Là où la tendance est à l’apaisement d’un côté, Anthony Barle dit la même chose que ses collègues mais avec davantage de ferveur. “Je trouve hallucinant que la Ligue n'ait pas une ouverture d'esprit plus large, en se disant « ok, on se met comme le reste du monde, ils ne sont pas non plus trop gourmands ». On demande trois ou quatre courses dans l'année. On peut avoir un crédit temps de course en France et l'histoire est finie. On comprend l'idée de défendre le monde pro, pas de souci. Mais je n'arrive pas à comprendre qu'ils attaquent les gens qui les ont mis en place. Ce sont leurs affaires, moi je ne vois que notre partie à nous. Les étrangers prennent les Conti Fédérales, ça montre qu'on nous fait confiance donc ça serait bien que dans notre pays, on nous ouvre la porte”, explique-t-il. 

Pour cette année, les Conti Fédérales sont sereines sur leur sort en attendant la décisions du Conseil d’Etat. “Je ne m'angoisse pas, ce n'est pas un sujet pour moi. L’UCI nous a reconnus, on fait notre calendrier sans Classe 1 en France, on en reste là pour l'instant. On a des droits avec ce statut qui ne sont pas respectés parce que la Ligue n’est pas d'accord, j’en prends acte”, constate Jean-Michel Bourgouin. “Je ne sais pas sur quels arguments le Conseil peut se baser pour refuser, c'est validé par l'UCI qui est l'instance suprême. Mais je ne maîtrise pas assez le côté juridique. On laisse leur business entre eux, notre taff c'est le sportif”, ajoute Steven Laurent, imité par Jean-Philippe Yon. “Par rapport à l'UCI, on est dans les clous, par rapport à la législation, je ne sais pas du tout. Peut-être qu'à la Fédération ils peuvent dire qu'ils reprennent la gestion des Conti, et il n'y a plus de problèmes…”, imagine le directeur sportif rouennais.

Mais à plus long terme, le feuilleton n’est peut-être pas encore fini. Et Anthony Barle pense aux conséquences sur le vélo amateur si les Conti Fédérales venaient à être renversées. “On a tous eu notre licence, donc cette année ça ne changera rien. Avant la validation ça aurait pu être la merde, mais là on est validé. Par contre, si on met ces cinq structures-là en péril, bien qu'on ne soit pas tout seul, le cyclisme français a du souci à se faire”. Christian Milesi pense aussi au vélo amateur, et ses collègues dans l’ensemble. “Le seul truc négatif, c'est de laisser en carafe les collègues en N1, ça m'emmerde mais je n'ai pas la solution. J'ai toujours été partisan d'être 12 ou 13 en N1 et demander des droits, là on n'est que cinq. Mais l'idée était de couper par le haut plutôt que par le bas”

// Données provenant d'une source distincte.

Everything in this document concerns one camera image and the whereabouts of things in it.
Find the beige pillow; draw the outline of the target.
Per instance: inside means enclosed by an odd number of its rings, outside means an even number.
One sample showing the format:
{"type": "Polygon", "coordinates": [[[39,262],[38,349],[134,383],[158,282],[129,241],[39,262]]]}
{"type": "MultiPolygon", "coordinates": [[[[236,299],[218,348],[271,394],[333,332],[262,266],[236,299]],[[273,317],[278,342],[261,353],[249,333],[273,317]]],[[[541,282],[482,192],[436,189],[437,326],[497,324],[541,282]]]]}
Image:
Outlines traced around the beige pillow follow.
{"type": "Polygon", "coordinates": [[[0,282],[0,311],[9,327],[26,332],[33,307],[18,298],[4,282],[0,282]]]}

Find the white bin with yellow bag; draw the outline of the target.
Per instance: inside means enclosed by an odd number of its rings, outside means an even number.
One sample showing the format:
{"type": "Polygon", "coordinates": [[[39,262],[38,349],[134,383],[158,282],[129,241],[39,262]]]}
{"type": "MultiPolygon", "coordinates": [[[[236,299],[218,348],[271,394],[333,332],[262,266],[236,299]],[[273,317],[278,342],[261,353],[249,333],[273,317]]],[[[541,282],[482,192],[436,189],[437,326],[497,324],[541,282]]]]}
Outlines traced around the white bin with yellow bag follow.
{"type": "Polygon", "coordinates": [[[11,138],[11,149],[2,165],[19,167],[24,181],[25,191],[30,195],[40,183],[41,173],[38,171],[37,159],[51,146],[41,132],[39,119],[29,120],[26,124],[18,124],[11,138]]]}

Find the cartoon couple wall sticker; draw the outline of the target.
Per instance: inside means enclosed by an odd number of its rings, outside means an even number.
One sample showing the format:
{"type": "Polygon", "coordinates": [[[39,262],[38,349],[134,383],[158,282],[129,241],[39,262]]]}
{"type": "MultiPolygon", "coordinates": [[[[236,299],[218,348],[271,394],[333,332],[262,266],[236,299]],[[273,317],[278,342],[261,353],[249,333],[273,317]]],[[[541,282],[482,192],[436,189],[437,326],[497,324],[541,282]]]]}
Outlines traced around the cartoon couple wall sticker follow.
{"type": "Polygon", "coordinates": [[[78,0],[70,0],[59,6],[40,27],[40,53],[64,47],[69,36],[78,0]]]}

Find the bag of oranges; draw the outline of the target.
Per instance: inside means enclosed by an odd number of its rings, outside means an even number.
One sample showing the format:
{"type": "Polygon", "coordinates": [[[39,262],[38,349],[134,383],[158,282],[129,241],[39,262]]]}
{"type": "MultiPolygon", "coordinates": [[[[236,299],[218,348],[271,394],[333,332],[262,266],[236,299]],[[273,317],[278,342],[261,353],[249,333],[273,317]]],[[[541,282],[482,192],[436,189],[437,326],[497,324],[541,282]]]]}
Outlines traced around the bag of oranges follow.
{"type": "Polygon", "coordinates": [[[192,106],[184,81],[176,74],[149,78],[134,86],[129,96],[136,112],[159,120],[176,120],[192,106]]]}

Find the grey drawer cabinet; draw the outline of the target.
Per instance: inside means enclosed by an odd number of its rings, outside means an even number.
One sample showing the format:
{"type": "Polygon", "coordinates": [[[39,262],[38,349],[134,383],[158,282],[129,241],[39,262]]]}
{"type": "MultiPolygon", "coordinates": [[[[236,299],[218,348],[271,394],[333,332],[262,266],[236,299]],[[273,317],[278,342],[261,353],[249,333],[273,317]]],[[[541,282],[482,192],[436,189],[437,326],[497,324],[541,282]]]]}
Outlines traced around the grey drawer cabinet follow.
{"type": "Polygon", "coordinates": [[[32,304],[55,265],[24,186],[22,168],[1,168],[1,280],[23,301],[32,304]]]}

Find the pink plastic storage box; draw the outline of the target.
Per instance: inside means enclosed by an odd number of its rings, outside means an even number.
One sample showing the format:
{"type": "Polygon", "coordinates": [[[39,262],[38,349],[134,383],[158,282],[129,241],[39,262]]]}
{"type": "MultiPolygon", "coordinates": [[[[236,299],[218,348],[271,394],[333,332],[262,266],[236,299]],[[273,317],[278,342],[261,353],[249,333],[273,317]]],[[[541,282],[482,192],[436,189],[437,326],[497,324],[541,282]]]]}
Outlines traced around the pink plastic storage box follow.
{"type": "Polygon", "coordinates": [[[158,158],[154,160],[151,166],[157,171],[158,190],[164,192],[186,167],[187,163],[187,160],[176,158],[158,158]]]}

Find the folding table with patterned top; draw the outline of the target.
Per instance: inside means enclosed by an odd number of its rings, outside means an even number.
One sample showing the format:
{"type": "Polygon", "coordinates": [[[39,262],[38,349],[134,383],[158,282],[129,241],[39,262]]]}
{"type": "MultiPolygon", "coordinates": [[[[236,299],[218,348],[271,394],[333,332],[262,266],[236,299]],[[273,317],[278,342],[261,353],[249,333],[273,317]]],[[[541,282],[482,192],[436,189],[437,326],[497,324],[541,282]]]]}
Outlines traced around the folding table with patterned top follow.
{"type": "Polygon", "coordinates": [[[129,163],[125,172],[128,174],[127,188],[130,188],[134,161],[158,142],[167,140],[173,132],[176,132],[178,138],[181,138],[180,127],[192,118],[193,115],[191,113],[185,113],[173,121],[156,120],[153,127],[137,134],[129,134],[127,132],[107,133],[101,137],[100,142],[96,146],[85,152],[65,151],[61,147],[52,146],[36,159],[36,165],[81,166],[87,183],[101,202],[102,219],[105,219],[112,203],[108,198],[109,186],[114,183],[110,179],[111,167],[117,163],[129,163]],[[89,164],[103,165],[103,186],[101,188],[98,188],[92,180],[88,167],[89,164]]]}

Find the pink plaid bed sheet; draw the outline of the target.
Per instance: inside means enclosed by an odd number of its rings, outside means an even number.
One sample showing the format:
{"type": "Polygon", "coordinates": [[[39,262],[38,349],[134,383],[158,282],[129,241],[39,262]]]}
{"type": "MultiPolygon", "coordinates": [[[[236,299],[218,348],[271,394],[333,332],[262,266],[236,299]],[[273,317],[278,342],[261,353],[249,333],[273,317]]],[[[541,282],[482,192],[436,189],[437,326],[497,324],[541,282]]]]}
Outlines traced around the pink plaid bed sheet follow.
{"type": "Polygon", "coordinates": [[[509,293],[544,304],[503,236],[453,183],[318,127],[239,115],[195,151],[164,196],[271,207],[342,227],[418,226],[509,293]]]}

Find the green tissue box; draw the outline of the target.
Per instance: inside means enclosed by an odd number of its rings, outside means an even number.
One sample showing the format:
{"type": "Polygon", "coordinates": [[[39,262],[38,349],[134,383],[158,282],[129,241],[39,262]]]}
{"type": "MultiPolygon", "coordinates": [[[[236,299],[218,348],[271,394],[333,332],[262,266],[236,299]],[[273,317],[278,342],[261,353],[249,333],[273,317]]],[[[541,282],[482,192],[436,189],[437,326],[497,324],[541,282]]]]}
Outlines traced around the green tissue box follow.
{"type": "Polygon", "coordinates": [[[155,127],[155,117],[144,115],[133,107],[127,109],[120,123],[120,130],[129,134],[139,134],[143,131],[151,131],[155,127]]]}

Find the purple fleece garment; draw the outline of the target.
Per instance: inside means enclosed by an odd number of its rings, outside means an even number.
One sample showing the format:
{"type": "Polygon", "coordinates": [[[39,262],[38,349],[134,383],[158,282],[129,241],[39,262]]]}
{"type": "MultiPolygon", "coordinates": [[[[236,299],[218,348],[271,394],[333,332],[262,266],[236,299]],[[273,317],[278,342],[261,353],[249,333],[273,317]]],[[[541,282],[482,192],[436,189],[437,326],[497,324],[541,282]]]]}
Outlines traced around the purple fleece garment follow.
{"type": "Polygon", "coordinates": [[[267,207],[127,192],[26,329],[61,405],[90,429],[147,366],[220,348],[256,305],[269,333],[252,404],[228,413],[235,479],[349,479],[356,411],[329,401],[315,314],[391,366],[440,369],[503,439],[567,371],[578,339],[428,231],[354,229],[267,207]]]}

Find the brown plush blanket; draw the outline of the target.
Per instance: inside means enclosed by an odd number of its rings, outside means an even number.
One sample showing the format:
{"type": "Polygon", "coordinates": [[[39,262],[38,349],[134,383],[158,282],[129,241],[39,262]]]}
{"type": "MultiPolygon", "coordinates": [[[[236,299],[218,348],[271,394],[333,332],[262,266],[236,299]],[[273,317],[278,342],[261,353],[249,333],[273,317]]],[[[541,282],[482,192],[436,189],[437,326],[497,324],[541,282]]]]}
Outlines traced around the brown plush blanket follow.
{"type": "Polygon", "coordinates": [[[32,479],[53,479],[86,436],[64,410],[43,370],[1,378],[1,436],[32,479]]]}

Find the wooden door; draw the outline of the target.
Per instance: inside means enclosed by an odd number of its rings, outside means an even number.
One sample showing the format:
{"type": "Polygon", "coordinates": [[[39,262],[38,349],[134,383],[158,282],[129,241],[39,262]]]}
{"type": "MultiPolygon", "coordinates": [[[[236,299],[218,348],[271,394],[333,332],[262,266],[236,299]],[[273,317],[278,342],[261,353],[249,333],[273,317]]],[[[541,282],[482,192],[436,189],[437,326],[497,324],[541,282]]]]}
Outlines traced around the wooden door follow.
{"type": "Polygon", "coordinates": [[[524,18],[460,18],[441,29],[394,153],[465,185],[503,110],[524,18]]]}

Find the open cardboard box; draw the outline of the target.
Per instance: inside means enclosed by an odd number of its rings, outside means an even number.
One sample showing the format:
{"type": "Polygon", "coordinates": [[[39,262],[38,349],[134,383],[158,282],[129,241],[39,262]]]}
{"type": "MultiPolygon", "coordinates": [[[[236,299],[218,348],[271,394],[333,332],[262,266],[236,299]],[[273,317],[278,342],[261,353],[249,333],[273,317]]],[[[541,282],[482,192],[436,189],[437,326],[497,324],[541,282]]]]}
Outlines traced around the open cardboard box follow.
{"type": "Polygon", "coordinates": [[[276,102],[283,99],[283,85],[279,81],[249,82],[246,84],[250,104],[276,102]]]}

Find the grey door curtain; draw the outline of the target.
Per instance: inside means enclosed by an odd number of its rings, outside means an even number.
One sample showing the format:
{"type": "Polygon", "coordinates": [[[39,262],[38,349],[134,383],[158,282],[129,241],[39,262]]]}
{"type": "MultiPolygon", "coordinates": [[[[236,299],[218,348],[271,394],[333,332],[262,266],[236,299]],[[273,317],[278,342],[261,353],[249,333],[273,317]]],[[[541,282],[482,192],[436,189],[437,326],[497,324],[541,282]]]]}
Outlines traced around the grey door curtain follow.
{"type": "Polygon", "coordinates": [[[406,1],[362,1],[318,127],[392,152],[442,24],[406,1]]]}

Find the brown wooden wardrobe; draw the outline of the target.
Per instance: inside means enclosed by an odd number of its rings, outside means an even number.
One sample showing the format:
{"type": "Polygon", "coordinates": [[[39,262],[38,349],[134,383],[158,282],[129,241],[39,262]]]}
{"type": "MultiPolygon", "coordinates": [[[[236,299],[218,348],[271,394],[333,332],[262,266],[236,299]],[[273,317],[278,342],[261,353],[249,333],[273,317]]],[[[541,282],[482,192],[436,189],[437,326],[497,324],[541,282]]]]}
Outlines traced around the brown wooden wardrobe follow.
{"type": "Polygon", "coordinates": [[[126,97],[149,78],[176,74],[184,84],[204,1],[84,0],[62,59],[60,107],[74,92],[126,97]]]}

Et si ces Conti s’inscrivent sur le long terme, peut-être y a-t-il un coup à jouer pour que tout le monde soit gagnant, comme l’estime Christian Milesi. “On entend que les pros se plaignent de trop courir, est-ce que les Conti Fédérales ne seraient pas la solution pour compenser au plus petit niveau pro français ?”. Une question de plus qui s’ajoute dans le long dossier des Conti Fédérales, qui n’est sans doute pas près de se refermer.